EXERCISE DETAILS:
In the listing below, find each line that holds the string "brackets" and copy it.

RECORDED DATA:
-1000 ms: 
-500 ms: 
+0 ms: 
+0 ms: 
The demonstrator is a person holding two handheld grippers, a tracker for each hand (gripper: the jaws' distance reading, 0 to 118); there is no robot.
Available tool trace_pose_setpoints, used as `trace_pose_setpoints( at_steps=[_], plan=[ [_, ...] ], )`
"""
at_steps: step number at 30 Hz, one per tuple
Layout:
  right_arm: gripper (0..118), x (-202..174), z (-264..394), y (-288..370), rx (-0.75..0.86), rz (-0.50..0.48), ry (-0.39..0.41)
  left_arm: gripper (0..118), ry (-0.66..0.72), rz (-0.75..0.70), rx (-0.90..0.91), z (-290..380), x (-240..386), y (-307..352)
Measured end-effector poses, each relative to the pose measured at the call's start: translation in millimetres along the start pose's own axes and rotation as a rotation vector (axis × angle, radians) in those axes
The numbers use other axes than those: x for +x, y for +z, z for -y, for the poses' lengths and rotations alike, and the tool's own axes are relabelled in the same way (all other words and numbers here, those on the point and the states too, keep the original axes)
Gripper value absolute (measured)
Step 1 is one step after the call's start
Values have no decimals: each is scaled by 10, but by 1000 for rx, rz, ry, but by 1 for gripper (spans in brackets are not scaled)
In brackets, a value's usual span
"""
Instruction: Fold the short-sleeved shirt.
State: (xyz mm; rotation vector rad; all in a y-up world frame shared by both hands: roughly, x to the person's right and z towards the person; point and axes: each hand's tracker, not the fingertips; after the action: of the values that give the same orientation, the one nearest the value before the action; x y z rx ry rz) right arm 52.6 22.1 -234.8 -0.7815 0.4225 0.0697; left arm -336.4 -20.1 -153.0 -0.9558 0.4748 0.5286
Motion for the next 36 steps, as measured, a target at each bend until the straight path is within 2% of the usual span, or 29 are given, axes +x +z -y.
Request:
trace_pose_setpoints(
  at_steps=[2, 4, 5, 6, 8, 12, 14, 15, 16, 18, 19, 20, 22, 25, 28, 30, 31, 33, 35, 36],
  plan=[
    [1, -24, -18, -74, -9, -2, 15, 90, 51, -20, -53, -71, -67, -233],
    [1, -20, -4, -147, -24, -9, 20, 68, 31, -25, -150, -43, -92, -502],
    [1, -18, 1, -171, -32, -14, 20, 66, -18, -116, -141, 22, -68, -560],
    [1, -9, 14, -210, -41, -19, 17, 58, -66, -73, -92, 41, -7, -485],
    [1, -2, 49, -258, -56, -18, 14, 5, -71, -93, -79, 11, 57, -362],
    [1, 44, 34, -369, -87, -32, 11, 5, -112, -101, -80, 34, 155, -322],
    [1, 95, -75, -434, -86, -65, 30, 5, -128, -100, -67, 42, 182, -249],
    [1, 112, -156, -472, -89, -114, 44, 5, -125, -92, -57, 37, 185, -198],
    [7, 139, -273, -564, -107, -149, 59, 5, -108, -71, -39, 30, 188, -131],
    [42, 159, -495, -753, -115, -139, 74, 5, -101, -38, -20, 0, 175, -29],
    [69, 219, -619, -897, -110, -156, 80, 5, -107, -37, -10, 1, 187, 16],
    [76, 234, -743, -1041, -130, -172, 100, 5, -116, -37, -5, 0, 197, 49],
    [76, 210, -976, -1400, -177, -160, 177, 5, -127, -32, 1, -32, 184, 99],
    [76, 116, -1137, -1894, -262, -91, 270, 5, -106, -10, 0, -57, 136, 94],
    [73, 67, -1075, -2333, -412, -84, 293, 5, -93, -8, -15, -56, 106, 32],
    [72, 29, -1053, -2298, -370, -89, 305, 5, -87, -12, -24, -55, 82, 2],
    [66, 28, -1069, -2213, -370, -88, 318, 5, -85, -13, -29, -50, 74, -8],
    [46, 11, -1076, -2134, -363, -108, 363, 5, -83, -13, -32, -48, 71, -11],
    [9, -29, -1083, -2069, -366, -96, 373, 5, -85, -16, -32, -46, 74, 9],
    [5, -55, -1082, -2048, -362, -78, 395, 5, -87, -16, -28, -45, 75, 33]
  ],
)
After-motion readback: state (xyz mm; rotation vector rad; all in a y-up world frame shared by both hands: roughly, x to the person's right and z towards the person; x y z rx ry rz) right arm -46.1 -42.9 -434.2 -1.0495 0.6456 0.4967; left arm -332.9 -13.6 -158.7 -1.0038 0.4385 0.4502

EXERCISE SOLUTION:
Values have no decimals: each is scaled by 10, but by 1000 for rx, rz, ry, but by 1 for gripper (spans in brackets are not scaled)
In brackets, a value's usual span

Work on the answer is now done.